> _MATERIAL PROVIDED_:
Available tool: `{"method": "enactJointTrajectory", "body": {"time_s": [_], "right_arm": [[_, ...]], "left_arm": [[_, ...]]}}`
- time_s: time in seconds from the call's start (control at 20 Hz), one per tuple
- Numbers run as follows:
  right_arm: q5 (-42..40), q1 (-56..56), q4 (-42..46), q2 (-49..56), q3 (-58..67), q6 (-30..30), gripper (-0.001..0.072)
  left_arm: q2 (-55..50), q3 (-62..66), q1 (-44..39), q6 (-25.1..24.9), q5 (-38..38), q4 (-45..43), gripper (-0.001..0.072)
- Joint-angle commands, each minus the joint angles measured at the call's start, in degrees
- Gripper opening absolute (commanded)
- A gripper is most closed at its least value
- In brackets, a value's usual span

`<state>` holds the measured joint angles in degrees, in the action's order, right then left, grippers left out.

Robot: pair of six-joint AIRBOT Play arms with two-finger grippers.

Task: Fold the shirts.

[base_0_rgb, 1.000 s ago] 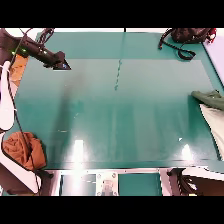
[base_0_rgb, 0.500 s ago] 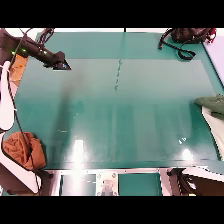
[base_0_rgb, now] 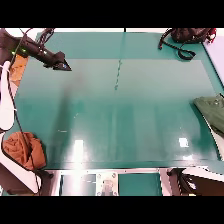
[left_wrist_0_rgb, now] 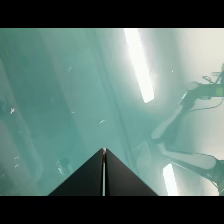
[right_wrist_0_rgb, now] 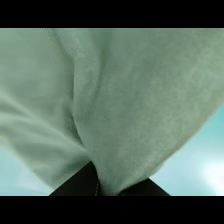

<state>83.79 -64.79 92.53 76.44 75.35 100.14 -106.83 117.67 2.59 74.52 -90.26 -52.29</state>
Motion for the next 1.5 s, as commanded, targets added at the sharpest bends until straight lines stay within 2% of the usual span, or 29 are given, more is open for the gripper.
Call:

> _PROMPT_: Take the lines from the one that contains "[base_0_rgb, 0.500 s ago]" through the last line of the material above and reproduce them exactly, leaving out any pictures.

> _RESULT_:
[base_0_rgb, 0.500 s ago] 
[base_0_rgb, now] 
[left_wrist_0_rgb, now] 
[right_wrist_0_rgb, now] 

<state>83.79 -64.79 92.53 76.44 75.35 100.14 -106.83 117.67 2.59 74.52 -90.26 -52.29</state>
Motion for the next 1.5 s, as commanded, targets added at the sharpest bends until straight lines stay within 2% of the usual span, or 29 are given, more is open for the gripper.
Call:

The exercise is done.